I don’t want to run the risk of repeating what most of us already know so let me try to be brief and that, as anyone who has heard me will know is likely to be a bit of a challenge.
Wherever we look the message is the same
Employers are no longer looking for compliance nor for employees who will just do a job. Arguably, there is no such thing as “just the job” any more. Changing technologies, aspirations, demands and structural changes in economies mean that jobs will change and we need workers who can adapt to that. The pressures that businesses and services are under also mean that we need employees who are flexible and can make a far wider contribution than would, traditionally, have been sought. We are looking for workers who can learn, who can contribute more widely and can help businesses to grow and services become more efficient. This creates demand for a broad skills base, for problem solving, creativity and a willingness to engage and contribute.
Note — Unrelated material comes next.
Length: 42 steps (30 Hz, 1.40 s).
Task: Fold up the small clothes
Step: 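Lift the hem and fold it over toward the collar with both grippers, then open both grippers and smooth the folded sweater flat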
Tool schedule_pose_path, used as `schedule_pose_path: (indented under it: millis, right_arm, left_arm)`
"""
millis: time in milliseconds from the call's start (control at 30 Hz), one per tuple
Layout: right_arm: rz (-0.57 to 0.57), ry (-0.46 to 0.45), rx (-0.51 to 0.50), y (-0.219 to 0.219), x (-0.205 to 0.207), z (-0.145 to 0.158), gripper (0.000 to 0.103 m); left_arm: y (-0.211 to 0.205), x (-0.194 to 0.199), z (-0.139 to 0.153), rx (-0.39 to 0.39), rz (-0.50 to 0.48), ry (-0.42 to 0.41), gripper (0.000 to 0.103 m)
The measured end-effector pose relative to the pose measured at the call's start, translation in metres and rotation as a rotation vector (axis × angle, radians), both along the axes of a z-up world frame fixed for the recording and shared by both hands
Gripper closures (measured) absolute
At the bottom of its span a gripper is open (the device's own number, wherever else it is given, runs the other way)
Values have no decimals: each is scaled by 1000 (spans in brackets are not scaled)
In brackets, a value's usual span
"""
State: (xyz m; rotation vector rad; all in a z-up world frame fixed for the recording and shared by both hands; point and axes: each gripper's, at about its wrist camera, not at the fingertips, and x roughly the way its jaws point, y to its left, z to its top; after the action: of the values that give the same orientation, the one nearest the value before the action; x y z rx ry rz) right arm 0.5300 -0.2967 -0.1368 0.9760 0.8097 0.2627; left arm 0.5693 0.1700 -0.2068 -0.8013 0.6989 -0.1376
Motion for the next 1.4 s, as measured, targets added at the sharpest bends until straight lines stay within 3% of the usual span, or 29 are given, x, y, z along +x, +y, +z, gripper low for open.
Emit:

All of these points can be reinforced through reports from the OECD and consultants like McKinsey or, if you prefer, from a host of YouTube videos and seemingly endless succession of TED talks.
The big question for me is what this means for Youth Work.
The answer, from my standpoint is very straightforward. The demands of employment endorse the core values of Youth Work. These have always sought to build confidence in young people and to enrich their experience. The best Youth Work empowers young people, supporting them to devise activities, manage facilities and shape provision. It encourages young people to be active in meaningful ways in their communities; it battles against alienation, dependence and disadvantage. It helps young people to be more than they might be. It offers the possibility of them being contributors in work and in their communities. One can only hope that employers recognise its value.